What you will do:
Where the line with "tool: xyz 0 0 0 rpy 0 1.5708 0" appears below, start writing out lines exactly, and finish with the line with "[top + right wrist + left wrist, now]", which is included; write out nothing else.
★ ★ ★ ★ ★
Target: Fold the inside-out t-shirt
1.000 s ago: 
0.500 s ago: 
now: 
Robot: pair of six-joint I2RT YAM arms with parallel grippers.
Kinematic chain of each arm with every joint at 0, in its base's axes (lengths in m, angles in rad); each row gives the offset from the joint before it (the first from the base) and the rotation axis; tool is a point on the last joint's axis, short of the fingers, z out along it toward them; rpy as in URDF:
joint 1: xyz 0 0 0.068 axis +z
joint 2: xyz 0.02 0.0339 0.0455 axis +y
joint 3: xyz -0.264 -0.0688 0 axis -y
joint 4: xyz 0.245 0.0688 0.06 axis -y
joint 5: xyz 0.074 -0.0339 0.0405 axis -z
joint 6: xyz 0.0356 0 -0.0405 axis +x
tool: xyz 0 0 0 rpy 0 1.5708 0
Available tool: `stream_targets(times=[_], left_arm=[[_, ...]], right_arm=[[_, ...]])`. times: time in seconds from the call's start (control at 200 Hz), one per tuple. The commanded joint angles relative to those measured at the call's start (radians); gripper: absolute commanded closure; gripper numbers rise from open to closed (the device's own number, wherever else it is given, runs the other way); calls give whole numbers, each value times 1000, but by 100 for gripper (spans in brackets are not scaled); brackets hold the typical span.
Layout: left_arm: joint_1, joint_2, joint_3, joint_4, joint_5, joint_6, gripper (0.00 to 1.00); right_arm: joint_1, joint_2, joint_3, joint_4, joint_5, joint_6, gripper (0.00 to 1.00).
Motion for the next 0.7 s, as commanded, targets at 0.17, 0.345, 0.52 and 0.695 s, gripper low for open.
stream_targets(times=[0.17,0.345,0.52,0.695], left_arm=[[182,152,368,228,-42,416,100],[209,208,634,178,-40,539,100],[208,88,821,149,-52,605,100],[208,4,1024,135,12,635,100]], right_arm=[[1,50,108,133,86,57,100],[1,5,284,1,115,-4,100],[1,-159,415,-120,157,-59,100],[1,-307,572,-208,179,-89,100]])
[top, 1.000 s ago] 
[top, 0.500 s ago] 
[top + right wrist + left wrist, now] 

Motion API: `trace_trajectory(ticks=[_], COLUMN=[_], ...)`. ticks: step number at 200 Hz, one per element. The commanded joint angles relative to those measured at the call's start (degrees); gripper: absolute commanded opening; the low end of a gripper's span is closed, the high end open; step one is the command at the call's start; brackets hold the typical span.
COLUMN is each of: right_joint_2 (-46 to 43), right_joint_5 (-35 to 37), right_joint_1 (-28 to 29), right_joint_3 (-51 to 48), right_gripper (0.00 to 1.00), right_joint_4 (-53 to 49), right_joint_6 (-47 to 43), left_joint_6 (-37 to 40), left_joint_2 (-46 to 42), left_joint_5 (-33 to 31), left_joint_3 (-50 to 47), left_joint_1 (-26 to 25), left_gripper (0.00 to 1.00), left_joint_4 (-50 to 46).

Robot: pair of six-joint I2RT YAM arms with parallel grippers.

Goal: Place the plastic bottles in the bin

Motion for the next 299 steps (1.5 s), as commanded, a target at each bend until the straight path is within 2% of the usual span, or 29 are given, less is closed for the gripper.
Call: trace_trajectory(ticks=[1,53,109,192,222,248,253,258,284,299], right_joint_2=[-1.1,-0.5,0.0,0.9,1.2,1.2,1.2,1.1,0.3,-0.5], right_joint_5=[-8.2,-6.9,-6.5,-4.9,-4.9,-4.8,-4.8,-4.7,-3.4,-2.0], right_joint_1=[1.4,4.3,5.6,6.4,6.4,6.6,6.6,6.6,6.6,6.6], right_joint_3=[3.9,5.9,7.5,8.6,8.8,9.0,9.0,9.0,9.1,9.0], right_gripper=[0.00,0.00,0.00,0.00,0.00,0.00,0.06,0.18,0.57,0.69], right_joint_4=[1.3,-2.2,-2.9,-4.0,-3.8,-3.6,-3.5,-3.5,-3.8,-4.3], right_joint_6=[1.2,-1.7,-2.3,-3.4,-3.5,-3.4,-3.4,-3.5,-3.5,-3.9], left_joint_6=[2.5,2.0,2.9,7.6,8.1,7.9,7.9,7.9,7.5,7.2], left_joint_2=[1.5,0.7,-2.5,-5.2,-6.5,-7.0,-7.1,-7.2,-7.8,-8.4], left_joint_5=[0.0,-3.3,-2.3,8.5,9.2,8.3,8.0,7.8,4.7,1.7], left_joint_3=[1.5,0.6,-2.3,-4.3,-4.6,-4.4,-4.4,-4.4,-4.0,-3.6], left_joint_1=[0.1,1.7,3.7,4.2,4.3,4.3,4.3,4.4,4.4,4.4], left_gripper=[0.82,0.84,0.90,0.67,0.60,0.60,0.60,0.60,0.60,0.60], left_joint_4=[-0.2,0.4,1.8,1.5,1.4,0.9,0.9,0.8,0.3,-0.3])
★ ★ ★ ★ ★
Exercise solution:
tool: xyz 0 0 0 rpy 0 1.5708 0
Available tool: `stream_targets(times=[_], left_arm=[[_, ...]], right_arm=[[_, ...]])`. times: time in seconds from the call's start (control at 200 Hz), one per tuple. The commanded joint angles relative to those measured at the call's start (radians); gripper: absolute commanded closure; gripper numbers rise from open to closed (the device's own number, wherever else it is given, runs the other way); calls give whole numbers, each value times 1000, but by 100 for gripper (spans in brackets are not scaled); brackets hold the typical span.
Layout: left_arm: joint_1, joint_2, joint_3, joint_4, joint_5, joint_6, gripper (0.00 to 1.00); right_arm: joint_1, joint_2, joint_3, joint_4, joint_5, joint_6, gripper (0.00 to 1.00).
Motion for the next 0.7 s, as commanded, targets at 0.17, 0.345, 0.52 and 0.695 s, gripper low for open.
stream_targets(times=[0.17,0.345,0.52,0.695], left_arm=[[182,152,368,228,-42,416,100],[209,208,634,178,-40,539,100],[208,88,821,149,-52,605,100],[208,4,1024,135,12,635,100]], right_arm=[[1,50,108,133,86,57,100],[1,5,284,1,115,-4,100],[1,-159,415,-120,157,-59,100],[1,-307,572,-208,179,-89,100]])
[top, 1.000 s ago] 
[top, 0.500 s ago] 
[top + right wrist + left wrist, now] 

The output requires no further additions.